He made a little "Pfft" sound before taking a drink of his wine. "The logical explanation would be that I didn't attend the wedding."
Filia was stuck for a moment. It made sense. She hadn't seen him at the wedding, but assumed he'd be observing from a distance. "So… you showed up at the reception, but not the wedding?" she asked skeptically.
Xellos shrugged. "In my experience, receptions are much more rewarding to attend than weddings." He cast his glance upwards in reflection for a moment. "I think it has something to do with an open bar and the promise of cake."
"So you're just here to mooch!" she concluded, not bothering to keep her voice down. "I bet you weren't even invited."
"There was a place already prepared for me when I arrived," he argued. "I think that implies an invitation."
"Ha!" she returned. "Forcing people to plan around your gate-crashing isn't the same as being invited.

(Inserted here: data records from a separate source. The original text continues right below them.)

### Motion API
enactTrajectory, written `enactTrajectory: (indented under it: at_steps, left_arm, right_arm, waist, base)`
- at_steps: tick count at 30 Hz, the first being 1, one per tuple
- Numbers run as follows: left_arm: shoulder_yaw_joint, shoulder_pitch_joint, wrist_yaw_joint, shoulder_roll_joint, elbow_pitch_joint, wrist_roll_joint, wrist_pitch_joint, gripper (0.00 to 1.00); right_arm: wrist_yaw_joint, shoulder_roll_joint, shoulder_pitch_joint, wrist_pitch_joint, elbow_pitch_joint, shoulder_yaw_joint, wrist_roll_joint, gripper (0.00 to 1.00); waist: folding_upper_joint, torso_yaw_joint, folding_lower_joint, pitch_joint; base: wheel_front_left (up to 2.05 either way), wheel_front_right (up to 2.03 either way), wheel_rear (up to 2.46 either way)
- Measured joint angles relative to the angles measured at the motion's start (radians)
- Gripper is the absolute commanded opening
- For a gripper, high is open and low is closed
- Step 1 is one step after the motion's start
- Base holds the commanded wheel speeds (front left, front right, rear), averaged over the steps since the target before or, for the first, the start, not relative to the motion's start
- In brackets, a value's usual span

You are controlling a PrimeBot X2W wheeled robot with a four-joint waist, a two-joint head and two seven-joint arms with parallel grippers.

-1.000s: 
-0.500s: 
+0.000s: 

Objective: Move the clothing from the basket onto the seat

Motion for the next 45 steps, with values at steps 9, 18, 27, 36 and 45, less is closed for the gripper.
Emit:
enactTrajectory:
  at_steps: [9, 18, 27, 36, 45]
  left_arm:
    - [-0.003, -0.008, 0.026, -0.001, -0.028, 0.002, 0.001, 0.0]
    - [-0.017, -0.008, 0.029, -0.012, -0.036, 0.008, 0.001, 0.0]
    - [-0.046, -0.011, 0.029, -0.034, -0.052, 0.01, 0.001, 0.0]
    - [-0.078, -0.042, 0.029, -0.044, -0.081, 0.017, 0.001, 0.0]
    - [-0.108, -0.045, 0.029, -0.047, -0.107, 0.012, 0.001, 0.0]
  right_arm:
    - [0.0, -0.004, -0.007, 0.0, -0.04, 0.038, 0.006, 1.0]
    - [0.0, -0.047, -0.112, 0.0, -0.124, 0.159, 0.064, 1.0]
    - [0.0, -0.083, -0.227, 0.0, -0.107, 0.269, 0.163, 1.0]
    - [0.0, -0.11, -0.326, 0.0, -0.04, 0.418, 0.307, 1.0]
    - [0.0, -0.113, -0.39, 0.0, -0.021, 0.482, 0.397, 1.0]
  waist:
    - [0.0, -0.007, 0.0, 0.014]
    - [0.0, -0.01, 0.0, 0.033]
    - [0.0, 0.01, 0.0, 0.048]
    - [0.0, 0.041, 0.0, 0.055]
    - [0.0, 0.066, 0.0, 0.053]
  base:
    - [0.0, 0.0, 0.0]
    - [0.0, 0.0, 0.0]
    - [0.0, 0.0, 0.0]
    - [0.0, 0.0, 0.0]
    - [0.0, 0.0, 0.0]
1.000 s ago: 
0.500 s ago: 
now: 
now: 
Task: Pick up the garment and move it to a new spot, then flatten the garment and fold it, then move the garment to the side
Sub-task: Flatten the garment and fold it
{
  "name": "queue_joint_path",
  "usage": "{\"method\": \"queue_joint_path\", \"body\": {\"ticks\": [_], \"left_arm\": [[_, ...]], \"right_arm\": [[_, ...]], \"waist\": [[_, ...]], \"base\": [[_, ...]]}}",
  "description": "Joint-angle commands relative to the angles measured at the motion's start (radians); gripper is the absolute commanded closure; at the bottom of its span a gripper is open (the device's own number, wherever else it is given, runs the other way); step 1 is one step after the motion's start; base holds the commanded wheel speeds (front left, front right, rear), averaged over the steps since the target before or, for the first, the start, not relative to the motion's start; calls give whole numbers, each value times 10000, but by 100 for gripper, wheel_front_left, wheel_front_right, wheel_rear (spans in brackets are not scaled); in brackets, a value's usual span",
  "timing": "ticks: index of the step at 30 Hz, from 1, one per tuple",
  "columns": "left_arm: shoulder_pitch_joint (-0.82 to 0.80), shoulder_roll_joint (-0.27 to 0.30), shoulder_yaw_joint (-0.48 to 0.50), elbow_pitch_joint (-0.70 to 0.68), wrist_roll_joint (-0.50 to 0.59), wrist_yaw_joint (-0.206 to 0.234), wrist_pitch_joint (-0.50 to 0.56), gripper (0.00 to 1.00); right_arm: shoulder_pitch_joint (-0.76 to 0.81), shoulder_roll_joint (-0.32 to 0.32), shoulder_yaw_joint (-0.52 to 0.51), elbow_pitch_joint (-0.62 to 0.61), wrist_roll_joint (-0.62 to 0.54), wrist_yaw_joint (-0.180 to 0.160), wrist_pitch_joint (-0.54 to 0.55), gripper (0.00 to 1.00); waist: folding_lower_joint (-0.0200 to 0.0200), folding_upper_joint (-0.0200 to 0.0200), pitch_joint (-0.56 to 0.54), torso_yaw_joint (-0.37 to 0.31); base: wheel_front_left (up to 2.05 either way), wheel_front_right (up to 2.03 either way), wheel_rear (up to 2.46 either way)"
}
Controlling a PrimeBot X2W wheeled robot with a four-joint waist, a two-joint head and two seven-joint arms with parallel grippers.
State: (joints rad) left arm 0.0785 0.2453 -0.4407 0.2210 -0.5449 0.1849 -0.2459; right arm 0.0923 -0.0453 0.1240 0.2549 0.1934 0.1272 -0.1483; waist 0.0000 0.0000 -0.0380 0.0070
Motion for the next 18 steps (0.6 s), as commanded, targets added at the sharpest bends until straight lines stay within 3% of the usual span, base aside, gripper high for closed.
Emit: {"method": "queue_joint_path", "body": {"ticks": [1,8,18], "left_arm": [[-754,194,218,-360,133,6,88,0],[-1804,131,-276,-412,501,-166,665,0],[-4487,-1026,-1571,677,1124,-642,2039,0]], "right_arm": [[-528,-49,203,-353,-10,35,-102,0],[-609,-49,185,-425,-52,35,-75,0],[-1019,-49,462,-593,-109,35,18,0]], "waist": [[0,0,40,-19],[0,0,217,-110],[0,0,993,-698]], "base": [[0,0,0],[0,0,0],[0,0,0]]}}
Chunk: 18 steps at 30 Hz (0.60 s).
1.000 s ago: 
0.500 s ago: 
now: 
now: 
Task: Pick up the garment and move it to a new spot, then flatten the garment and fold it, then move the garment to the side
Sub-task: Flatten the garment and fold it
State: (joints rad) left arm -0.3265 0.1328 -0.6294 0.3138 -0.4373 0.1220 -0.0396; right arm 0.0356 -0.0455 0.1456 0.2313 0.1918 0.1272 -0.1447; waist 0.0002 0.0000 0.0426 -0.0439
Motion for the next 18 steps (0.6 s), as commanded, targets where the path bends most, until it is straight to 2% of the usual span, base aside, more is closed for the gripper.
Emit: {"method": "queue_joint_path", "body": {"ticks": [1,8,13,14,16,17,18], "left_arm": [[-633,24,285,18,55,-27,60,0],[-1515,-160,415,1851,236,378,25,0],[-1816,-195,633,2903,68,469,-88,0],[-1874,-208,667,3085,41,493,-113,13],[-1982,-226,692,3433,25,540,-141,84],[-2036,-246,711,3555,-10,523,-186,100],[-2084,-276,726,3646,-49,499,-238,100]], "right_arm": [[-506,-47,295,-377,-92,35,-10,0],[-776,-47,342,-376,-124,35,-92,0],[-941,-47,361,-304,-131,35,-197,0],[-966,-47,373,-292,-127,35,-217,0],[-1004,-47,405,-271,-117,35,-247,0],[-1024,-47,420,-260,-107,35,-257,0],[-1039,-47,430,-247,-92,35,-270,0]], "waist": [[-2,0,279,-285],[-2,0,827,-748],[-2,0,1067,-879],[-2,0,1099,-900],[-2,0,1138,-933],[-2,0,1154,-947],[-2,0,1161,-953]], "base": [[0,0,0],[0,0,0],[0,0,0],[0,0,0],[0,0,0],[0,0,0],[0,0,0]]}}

It couldn't be clearer that you're completely unwanted here!"
He chewed a bite of his chicken thoughtfully. "That is both harsh and unfair," he said after a moment. "But I'll overlook it since it is clear that your aggression is born out of fear of becoming an old maid."
She let out a scoffing noise. "You're out of your mind," she informed him.
Perhaps she would've elaborated, but a cough from the other half of the table turned both their gazes away from each other. "Umm… excuse me?" one of their table mates cut in—a woman with slightly greying hair and a ridiculous hat. Filia couldn't read the woman's name tag from her angle, but it seemed to be quite lengthy. "I don't mean to interrupt," she said, turning toward Xellos with the corners of her mouth drawn down in concern, "but I was wondering… you're not one of those dastardly men who show up at weddings they're not invited to for the sole purpose of taking advantage of the desperation of single women are you?"
Xellos stared at her, momentarily unable to respond. "Um… no," he finally said. "No, I'm not."
The woman across the table dropped her judgmental gaze and stared instead into her soup. "Oh," was all she said. She sounded somewhat disappointed.
Filia realized that her jaw had fallen open at some point in the course of this exchange and attempted, with some difficulty, to correct it. "Is…" she began, not quite sure how to continue as she gave Xellos a horrified look. "Is that one of the 'rewards' of wedding receptions?"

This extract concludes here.